One source, after an Italian dinner in a rough part of town, asked to talk to me on “deep background” in a dark and deserted parking lot behind the restaurant, away from prying eyes and ears. I thought, briefly, I was about to get whacked.
Bad news mounted. The façade of my Greenwich Village apartment building required immediate replacement, costing $30 million in total. The jackhammers were merciless. On the eve of a key investment conference in Dallas, Superstorm Sandy swamped New York. My flight was canceled, scuttling interviews, and the resulting floodwaters knocked out electricity and forced battalions of mice into my co-op, necessitating bouts of successive efforts to eradicate them. Fortunately, we already had a good exterminator, because my crisscrossing of the country staying at cheap hotels had ushered in a virulent infestation of bed bugs. Interestingly, they seemed to prefer my voluminous cartons of interview notes and books to our beds.
The last of my roster of short sellers agreed, after initial refusals, to cooperate in the first half of 2013. I was on course to blow my deadline not by weeks but months. Like so much else, in this project, it was humbling, embarrassing – but nothing like what I was about to experience.
On July 5, the lion's share of reporting and writing was complete. My book leave had ended and the new job in data entry was going surprisingly well, in its own fashion.

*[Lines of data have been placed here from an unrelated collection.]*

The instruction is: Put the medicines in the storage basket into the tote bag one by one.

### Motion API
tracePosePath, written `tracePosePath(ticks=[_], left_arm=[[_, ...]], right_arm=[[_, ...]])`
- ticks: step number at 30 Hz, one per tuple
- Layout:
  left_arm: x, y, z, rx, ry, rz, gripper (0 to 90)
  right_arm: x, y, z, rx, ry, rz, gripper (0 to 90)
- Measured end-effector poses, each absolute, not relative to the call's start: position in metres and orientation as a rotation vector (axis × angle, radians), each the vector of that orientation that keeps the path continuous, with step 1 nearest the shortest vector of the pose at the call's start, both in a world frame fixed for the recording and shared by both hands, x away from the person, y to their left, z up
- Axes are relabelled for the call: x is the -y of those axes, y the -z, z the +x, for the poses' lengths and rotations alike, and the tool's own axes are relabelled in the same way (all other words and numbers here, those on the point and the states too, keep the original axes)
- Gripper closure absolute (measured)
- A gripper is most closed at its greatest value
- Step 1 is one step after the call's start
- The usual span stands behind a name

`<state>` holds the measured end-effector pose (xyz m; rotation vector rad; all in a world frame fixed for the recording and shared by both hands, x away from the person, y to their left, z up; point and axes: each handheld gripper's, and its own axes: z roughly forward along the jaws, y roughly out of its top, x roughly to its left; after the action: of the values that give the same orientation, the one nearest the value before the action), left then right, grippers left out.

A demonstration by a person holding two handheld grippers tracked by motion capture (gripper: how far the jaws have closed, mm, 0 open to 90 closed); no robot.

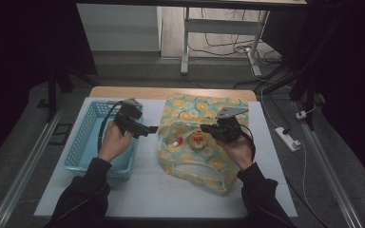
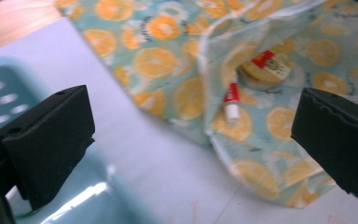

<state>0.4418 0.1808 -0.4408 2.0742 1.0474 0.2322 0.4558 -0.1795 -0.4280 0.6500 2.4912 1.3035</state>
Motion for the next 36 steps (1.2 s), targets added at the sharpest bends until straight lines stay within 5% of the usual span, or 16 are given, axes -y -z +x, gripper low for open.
tracePosePath(ticks=[7,17,30,36], left_arm=[[-0.21,0.444,0.444,-1.144,-0.338,2.061,0.0],[-0.243,0.466,0.463,-1.312,-0.316,2.026,0.8],[-0.242,0.496,0.488,-1.422,-0.283,2.097,0.2],[-0.241,0.501,0.493,-1.43,-0.291,2.13,6.7]], right_arm=[[0.179,0.429,0.456,-2.493,-1.3,0.65,90.0],[0.179,0.428,0.456,-2.494,-1.298,0.65,90.0],[0.179,0.428,0.456,-2.494,-1.303,0.648,90.0],[0.178,0.428,0.456,-2.497,-1.299,0.646,90.0]])
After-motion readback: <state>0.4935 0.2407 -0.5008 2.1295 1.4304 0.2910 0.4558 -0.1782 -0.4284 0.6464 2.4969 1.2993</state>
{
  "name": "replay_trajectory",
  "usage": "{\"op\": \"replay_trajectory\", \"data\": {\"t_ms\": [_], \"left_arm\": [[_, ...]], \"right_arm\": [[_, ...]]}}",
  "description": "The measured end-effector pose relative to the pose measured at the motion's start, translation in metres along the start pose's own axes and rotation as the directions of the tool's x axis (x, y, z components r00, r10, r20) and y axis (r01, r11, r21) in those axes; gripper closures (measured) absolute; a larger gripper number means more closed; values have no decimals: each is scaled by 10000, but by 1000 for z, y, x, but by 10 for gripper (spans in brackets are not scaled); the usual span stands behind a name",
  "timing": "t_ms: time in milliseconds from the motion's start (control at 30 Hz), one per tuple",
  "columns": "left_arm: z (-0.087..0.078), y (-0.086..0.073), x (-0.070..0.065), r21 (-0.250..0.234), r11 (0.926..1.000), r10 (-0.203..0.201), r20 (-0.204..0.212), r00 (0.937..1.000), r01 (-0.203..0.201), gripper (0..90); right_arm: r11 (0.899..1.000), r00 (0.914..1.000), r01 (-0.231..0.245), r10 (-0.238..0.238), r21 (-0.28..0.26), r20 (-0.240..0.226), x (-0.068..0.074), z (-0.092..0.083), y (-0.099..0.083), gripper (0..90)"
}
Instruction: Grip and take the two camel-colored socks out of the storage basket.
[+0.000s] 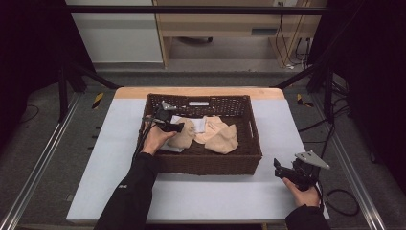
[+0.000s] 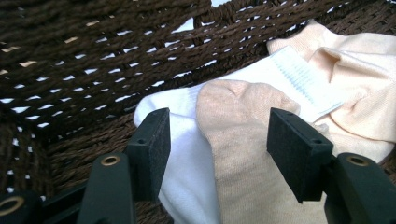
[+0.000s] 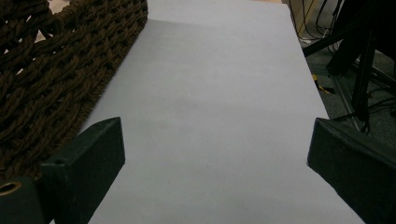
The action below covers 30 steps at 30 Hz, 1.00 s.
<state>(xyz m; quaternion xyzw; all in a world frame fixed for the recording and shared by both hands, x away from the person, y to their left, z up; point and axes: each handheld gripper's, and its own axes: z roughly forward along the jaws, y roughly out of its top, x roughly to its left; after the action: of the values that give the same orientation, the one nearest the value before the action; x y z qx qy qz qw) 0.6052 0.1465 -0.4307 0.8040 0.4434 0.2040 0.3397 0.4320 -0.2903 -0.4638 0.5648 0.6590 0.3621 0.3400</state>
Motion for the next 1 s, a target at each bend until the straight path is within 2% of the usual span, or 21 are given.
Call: {"op": "replay_trajectory", "data": {"t_ms": [133,233,267,300,367,400,467,533,633,733,833,1000], "left_arm": [[4,-2,1,382,9992,147,80,9999,-150,415],[4,-2,0,527,9984,190,143,9997,-198,472],[3,-2,-1,520,9986,121,200,9997,-131,535],[3,-2,-1,567,9983,152,268,9995,-167,535],[4,-2,-3,760,9968,205,410,9989,-235,609],[4,-2,-4,819,9964,173,478,9987,-212,609],[3,-2,-4,929,9955,122,597,9981,-177,673],[2,-2,-4,1016,9946,120,711,9974,-192,782],[-1,0,-5,999,9948,124,834,9964,-207,832],[-6,2,-5,693,9972,218,806,9965,-275,850],[-15,6,-5,-104,9996,263,800,9964,-256,856],[-29,11,-9,-1257,9912,511,748,9959,-414,858]], "right_arm": [[10000,10000,-51,50,21,6,0,0,0,46],[10000,10000,-43,43,25,0,0,0,0,46],[10000,10000,-16,16,12,27,0,0,0,46],[10000,10000,-16,16,12,27,0,0,0,46],[10000,10000,0,-1,12,21,0,0,0,46],[10000,10000,0,-1,12,21,0,0,0,46],[10000,10000,4,-4,1,23,0,0,0,47],[10000,10000,-60,60,11,30,0,0,0,47],[10000,10000,-54,54,-5,53,0,0,0,47],[10000,10000,-48,48,1,58,0,0,0,47],[10000,10000,-40,40,6,56,0,0,0,47],[10000,10000,6,-6,3,71,-1,0,0,47]]}}
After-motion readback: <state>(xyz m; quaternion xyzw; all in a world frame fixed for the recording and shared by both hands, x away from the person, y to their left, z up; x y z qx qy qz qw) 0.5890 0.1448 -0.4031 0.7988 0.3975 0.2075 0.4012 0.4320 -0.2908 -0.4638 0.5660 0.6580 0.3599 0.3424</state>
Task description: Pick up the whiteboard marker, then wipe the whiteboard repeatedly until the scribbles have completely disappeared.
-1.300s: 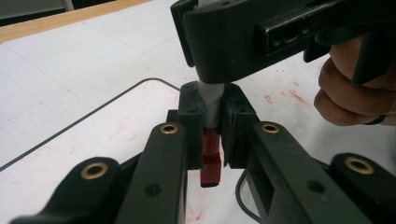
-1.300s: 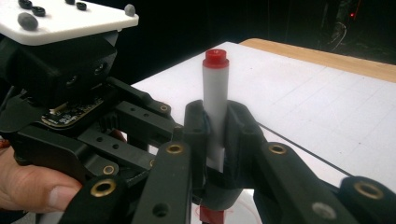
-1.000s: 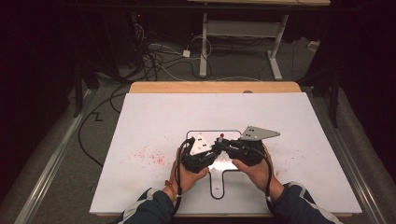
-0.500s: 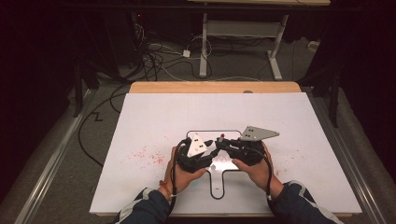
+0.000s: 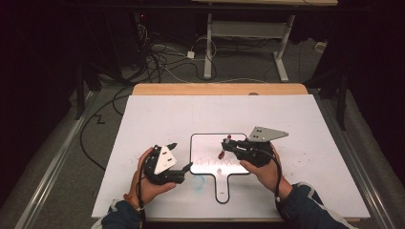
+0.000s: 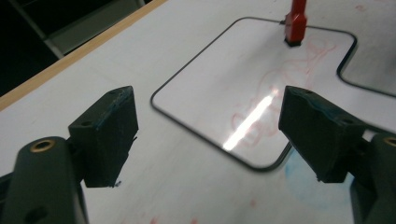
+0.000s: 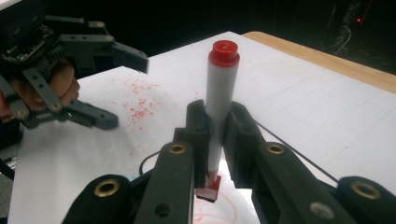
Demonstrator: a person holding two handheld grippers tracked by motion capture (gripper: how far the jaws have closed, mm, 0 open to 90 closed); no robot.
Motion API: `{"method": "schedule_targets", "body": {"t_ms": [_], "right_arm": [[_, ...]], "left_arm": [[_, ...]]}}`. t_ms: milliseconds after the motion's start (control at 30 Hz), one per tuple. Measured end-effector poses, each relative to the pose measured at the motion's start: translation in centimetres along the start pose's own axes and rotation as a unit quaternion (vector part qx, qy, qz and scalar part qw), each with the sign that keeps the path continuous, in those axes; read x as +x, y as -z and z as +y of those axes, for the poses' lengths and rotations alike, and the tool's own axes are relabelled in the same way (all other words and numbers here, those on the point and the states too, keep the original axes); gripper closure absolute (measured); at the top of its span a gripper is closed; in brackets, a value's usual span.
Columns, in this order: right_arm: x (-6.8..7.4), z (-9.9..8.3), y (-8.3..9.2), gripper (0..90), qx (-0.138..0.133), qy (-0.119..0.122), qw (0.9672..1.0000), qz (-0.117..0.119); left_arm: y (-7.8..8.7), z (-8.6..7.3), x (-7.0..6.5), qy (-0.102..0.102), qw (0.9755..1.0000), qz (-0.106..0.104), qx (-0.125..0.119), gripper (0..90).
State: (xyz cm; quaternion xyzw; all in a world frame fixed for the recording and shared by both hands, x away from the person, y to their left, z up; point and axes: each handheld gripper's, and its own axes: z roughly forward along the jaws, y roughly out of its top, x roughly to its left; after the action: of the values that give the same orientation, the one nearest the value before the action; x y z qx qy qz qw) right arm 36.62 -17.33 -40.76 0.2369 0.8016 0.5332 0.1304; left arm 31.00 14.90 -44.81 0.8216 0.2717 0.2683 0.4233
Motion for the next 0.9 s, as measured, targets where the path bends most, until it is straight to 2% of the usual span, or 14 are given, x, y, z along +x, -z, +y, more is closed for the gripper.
{"method": "schedule_targets", "body": {"t_ms": [133, 267, 333, 367, 533, 633, 900], "right_arm": [[0.0, 0.1, 0.0, 81.5, 0.004, 0.005, 1.0, 0.006], [-0.1, 0.1, -0.3, 81.5, 0.01, 0.007, 0.9998, 0.013], [0.0, 0.1, -0.6, 81.5, 0.013, 0.007, 0.9997, 0.018], [0.0, 0.1, -0.7, 81.4, 0.016, 0.009, 0.9996, 0.019], [0.4, 0.0, -1.7, 81.4, 0.029, 0.017, 0.9989, 0.033], [0.6, 0.1, -2.3, 81.3, 0.032, 0.026, 0.9984, 0.038], [1.0, 0.3, -4.5, 81.3, 0.045, 0.027, 0.997, 0.056]], "left_arm": [[1.2, -2.1, 0.6, 0.024, 0.9996, 0.01, 0.004, 18.9], [2.0, -3.4, 0.3, 0.022, 0.9992, 0.018, 0.028, 19.0], [2.4, -3.8, 0.2, 0.021, 0.9991, 0.023, 0.028, 19.0], [2.7, -4.1, 0.1, 0.028, 0.9989, 0.021, 0.033, 19.0], [2.9, -4.4, 0.1, 0.028, 0.9986, 0.028, 0.034, 19.0], [2.7, -4.6, 0.1, 0.035, 0.9981, 0.024, 0.046, 19.0], [2.6, -4.5, 0.1, 0.032, 0.9982, 0.025, 0.044, 18.9]]}}
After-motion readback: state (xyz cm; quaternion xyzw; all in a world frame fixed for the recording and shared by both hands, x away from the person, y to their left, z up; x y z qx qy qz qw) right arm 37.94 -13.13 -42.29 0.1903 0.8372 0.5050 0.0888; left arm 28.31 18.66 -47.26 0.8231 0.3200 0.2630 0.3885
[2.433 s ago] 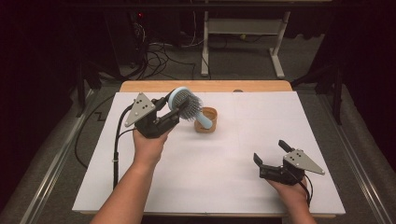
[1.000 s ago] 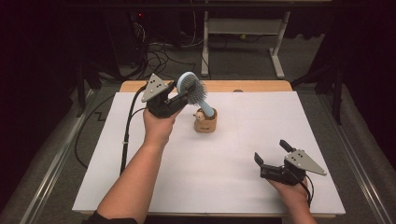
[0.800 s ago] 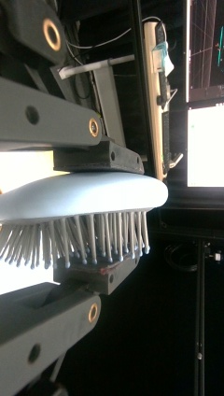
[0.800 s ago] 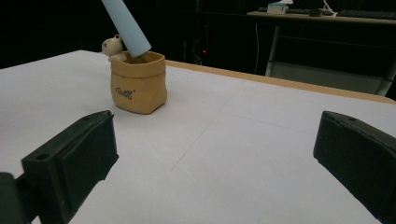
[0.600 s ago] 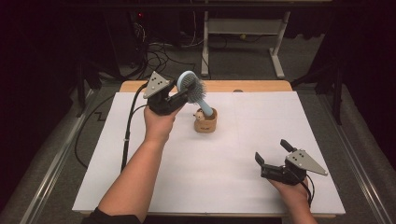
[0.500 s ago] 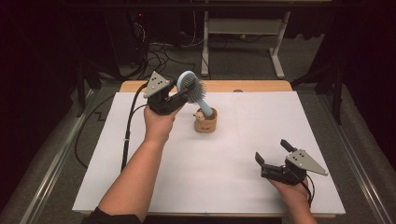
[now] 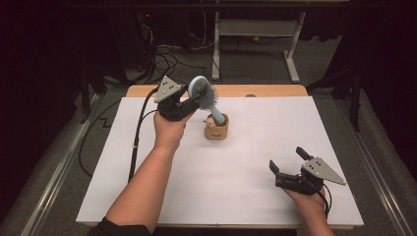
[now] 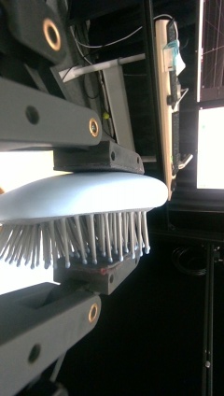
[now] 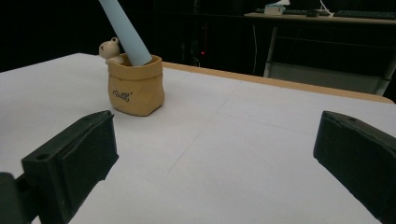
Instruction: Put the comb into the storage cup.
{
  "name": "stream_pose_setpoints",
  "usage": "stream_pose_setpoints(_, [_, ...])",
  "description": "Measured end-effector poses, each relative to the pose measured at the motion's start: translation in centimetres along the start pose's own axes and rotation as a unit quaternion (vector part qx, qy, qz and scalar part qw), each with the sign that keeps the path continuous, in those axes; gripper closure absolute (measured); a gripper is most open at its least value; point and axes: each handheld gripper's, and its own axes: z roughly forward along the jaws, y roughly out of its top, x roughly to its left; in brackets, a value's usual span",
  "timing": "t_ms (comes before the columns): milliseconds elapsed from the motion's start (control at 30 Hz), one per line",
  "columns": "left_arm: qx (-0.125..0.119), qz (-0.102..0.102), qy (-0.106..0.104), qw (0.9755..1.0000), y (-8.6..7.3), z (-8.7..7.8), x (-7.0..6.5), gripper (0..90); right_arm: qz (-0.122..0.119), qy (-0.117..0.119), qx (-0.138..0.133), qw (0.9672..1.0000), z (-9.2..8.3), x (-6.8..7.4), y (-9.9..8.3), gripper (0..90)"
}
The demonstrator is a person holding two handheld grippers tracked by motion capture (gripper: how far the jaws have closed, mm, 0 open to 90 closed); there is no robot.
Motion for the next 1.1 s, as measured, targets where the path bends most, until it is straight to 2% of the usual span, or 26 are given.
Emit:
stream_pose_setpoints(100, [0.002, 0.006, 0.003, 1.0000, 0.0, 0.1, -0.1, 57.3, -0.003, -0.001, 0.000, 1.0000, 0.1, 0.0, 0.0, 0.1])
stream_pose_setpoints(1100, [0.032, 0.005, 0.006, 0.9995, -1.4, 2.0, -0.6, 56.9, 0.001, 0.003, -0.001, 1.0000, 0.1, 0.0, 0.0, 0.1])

The phone rang. It was from the hospital. My special-needs daughter Nina was in septic shock. “It's bad,” the doctor intoned, when my wife passed the phone to him, panic in his voice. “It's really bad.”
Toxins were filling her body. The window of opportunity to arrest it is vanishingly small – every hour from its inception increases the mortality rate by 20 percent, I've been told.
A series of operations on Nina proved successful – she would spend months in and out of intensive care. I returned to data entry at Bloomberg, but struggled to complete my remaining chapters with my daughter in the hospital. She is recovering.
Next came a series of unrelated deaths in a staccato procession: A brother-in-law (of a heart attack), my 90-year-old mother-in-law, and my first editor at Fortune magazine, John Curran, 59 (of amyotrophic lateral sclerosis). Sources and characters in my narrative were dying, too —Barron's Alan Abelson, 87, died of a heart attack, and Doug Millett, 49, formerly of Kynikos Associates and largely responsible for exposing the Enron fraud, succumbed to a cancer of the salivary glands. Already suspicious, I was fast becoming superstitious.
In November 2013, Bloomberg LP, in company argot, fired me – along with a raft of vastly more talented journalists. Another phenomenally expensive operation for Nina lay ahead, but of course I had no idea whether her medical care had influenced the decision (Nina's hospital tab for her first night was $330,637.54). Short sellers had taught me that paranoia is often well-founded. “What you see,” one short seller told me, “is not what really is.”
Fictions and delusions collapse as a consequence of their internal dynamics. Bad things happen. That's the most important thing that short sellers – damaged, battered, often nearly broke – can remind us. If they make a buck or two in the process, who am I to judge?